Other Parts Discussed in Thread: C2000WARE
I need example code for 1024-point FFT (both directions) and need to evaluate if there is enough CPU power for my product's dsp requirements, before settling on the proper part for production.
TI literature suggests using VCU0 for FFT will yield speed-up by factor of 4x or 5x, but a counter example in a related post appeared to dash those hopes.
Q1) To clarify something, if I use C28x VCU for FFT, is the required format to use IQmath, or is that just your generic terminology for fixed-point math?
Q2) Since I start with real data, process then iFFT back to real data, would the RealFFT be most efficient or try doing the ComplexFFT on 2-sets of data ... ?

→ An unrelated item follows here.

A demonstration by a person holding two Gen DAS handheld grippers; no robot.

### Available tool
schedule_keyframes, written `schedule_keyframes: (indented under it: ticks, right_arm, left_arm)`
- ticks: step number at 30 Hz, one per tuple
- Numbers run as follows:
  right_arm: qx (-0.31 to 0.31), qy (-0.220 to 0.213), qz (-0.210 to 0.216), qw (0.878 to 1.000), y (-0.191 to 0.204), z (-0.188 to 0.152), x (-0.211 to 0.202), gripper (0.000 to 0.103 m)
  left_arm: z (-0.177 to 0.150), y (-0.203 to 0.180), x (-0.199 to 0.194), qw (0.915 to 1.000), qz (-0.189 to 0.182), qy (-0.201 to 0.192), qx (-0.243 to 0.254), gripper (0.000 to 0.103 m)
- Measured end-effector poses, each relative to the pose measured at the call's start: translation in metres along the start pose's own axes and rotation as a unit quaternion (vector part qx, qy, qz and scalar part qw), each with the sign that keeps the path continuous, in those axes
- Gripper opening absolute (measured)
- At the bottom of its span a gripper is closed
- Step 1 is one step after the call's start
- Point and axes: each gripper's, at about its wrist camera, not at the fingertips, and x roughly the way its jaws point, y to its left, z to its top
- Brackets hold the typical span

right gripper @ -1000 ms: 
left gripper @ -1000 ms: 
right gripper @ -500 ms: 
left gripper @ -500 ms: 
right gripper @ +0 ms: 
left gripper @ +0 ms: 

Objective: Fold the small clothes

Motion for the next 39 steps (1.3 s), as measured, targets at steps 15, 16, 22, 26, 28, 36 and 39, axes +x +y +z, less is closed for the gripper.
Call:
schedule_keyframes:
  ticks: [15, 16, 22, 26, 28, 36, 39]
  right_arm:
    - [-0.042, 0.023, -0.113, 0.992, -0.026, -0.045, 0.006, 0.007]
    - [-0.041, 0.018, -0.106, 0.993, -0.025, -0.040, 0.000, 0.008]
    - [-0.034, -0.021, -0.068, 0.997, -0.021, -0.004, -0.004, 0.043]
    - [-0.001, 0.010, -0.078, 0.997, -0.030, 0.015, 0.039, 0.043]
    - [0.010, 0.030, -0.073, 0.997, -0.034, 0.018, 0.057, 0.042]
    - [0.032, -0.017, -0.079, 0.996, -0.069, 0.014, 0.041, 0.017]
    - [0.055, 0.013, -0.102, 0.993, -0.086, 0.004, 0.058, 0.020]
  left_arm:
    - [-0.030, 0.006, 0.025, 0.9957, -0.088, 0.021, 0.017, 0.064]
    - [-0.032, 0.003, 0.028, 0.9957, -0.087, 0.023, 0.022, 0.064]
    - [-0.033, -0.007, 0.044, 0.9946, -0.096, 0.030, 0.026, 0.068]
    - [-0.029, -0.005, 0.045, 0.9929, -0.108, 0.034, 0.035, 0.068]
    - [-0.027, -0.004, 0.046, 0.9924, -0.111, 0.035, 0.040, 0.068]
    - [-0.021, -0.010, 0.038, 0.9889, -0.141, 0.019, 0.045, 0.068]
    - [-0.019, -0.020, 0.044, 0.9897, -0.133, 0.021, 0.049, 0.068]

Q3) More confusion: is the CLA_FFT1024 library call the same as using the VCU or an actual CLA block?
Q4) If I can use 16-bit IQmath with VCU0, then why shouldn't it be faster than on FPU?

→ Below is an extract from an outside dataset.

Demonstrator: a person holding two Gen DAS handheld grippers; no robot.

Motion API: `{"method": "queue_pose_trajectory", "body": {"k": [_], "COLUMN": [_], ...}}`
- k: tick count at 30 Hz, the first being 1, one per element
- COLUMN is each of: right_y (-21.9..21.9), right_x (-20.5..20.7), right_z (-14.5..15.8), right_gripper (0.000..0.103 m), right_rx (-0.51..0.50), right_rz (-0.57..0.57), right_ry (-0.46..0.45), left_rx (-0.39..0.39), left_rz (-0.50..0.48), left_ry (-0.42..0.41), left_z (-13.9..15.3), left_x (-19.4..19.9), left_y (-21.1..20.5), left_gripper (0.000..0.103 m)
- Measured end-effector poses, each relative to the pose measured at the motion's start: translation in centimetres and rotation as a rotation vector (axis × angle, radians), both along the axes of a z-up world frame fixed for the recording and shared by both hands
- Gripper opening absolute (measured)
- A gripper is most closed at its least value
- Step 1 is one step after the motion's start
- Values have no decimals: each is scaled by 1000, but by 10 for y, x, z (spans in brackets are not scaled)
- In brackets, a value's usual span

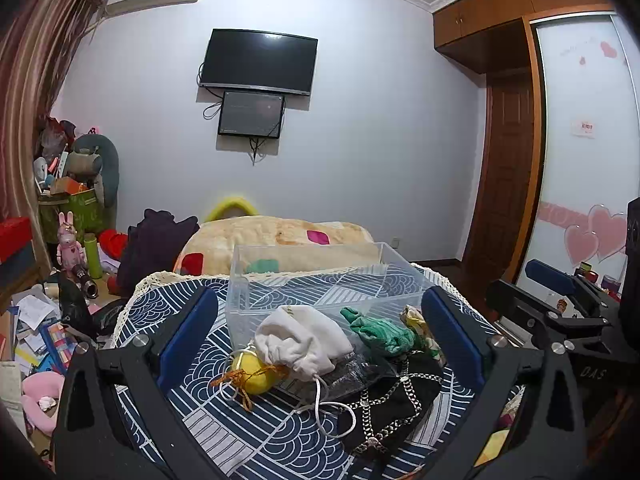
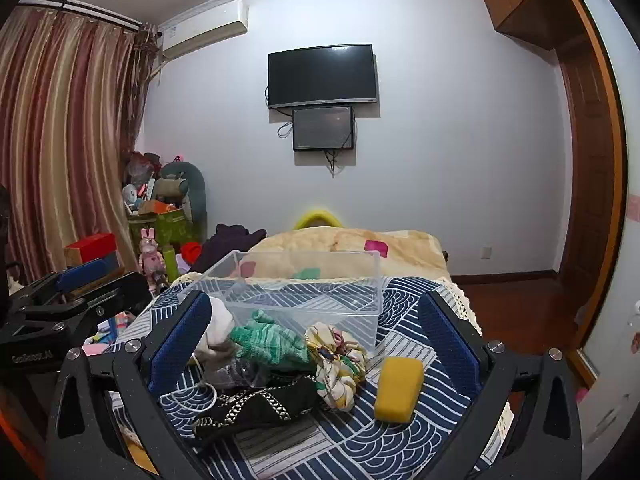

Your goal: Organize soft objects

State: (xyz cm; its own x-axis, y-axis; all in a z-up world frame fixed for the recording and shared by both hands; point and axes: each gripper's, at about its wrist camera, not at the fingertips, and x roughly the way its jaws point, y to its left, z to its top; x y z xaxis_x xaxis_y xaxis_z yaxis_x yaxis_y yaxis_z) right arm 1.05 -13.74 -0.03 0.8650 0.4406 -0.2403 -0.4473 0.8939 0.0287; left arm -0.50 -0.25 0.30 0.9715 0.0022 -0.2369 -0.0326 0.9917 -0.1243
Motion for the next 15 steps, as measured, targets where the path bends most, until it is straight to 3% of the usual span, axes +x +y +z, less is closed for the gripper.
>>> {"method": "queue_pose_trajectory", "body": {"k": [15], "right_y": [-2], "right_x": [-7], "right_z": [5], "right_gripper": [103], "right_rx": [8], "right_rz": [2], "right_ry": [-11], "left_rx": [2], "left_rz": [4], "left_ry": [-3], "left_z": [0], "left_x": [0], "left_y": [-2], "left_gripper": [103]}}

Q5) Given the VCU0 has a 3-deep (?) pipeline, would it be more efficient to use 5-stages of 4-point FFTs, instead of 10-stages of 2-point?
Q6) Where can I get code for 1024-point FFT which uses C28x+VCU0+TMU)?
Q7) Or, am I stuck using 32-bit FPU, and if so, where can I get example code for 1024-poing FFT (C28x+FPU)? Actually both would be better so I can compare.
Q8) Why does example code in library only go to 256/512-point FFTs? Is a 1024-point FFT not suitable for a C28x+VCU0 math or HW ?
Q9) I assume to get best performance, I'd need to put FFT routines in RAM. Can you suggest a good example how to do this?
thanks, Dan